When you reproduce the entries below, keep each one exact and drop any pictures.

[Start of Attachment]

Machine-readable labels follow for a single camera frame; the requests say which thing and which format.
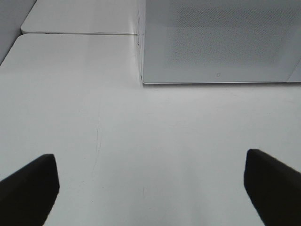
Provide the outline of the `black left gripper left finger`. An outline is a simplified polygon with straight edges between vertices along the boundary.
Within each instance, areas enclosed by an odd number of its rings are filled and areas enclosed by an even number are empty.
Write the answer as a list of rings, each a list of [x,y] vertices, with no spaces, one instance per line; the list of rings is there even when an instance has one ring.
[[[44,154],[0,182],[0,224],[44,225],[58,193],[55,156]]]

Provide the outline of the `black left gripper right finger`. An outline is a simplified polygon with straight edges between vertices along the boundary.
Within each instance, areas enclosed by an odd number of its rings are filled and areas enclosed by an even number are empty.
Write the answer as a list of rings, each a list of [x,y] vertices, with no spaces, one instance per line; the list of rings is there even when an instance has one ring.
[[[244,187],[266,226],[301,224],[301,174],[271,155],[250,149]]]

[End of Attachment]

**Exercise response**
Machine-readable labels follow for a single camera frame; the requests say which thing and which format.
Provide the outline of the `black left gripper left finger`. An outline is a simplified polygon with straight edges between vertices along the boundary.
Within each instance, areas enclosed by an odd number of its rings are filled and areas enclosed by an even number are empty.
Write the answer as a list of rings, each a list of [x,y] vertices, with no spaces, one instance per line; the list of rings is there even when an instance has one ring.
[[[44,154],[0,182],[0,224],[44,225],[58,193],[55,156]]]

Provide the outline of the `black left gripper right finger`. An outline is a simplified polygon with straight edges between vertices along the boundary.
Within each instance, areas enclosed by an odd number of its rings are filled and areas enclosed by an even number are empty.
Write the answer as a list of rings, each a list of [x,y] vertices, with no spaces, one instance per line; the list of rings is there even when an instance has one ring.
[[[244,187],[266,226],[301,224],[301,174],[271,155],[250,149]]]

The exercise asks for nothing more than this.